**GOAL OF THE EXERCISE:**
Transcribe the data exactly, stopping after the "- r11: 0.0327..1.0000" line.

**AVAILABLE DATA:**
◆ ◆ ◆

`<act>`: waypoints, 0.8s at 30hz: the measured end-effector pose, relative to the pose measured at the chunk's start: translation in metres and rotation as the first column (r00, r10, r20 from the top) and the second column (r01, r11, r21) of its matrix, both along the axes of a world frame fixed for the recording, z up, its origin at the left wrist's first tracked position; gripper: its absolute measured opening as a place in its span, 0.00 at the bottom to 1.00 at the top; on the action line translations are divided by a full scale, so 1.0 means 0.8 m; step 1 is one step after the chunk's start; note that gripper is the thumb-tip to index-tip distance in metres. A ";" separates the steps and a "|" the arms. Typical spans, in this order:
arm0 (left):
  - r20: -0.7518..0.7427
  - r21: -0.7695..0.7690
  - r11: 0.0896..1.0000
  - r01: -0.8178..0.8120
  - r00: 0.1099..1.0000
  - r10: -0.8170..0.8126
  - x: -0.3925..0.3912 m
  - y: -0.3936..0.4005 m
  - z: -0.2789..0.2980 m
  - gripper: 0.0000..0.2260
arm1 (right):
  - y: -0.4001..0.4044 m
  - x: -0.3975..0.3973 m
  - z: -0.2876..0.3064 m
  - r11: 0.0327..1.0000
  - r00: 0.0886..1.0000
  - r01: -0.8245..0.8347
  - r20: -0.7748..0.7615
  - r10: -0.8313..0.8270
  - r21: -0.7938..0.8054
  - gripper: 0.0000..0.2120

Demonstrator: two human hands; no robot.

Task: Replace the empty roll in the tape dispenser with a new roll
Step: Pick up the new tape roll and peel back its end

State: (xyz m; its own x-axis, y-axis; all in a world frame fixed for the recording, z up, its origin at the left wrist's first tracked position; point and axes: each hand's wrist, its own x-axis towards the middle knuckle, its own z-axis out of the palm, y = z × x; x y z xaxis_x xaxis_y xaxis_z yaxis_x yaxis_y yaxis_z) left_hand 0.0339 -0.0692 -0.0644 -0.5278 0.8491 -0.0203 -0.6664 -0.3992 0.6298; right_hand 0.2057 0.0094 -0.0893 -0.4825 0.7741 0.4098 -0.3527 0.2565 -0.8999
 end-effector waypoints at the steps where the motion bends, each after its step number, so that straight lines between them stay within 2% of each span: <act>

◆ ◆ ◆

**FINISHED TASK:**
`<act>`: waypoints, 0.8s at 30hz: the measured end-effector pose, relative to the pose measured at the chunk's start: translation in metres and rotation as the first column (r00, r10, r20 from the top) and the second column (r01, r11, r21) of its matrix, both along the axes of a world frame fixed for the recording, z up, its origin at the left wrist's first tracked position; gripper: its absolute measured opening as a place in its span, 0.00 at the bottom to 1.00 at the top; on the action line translations are divided by a full scale, so 1.0 means 0.8 m; step 1 is one step after the chunk's start; note that gripper is the thumb-tip to index-tip distance in metres. A ";" separates the steps and a "|" the arms. Typical spans, in this order:
arm0 (left):
  - r20: -0.7518..0.7427
  - r21: -0.7695..0.7690
  - r11: 0.0896..1.0000
  - r01: -0.8178..0.8120
  - r00: 0.1099..1.0000
  - r10: -0.8170..0.8126
  - x: -0.3925..0.3912 m
  - y: -0.3936..0.4005 m
  - z: -0.2789..0.2980 m
  - gripper: 0.0000..0.2260
arm1 (right):
  - y: -0.4001..0.4044 m
  - x: -0.3975..0.3973 m
  - z: -0.2876..0.3064 m
  - r11: 0.0327..1.0000

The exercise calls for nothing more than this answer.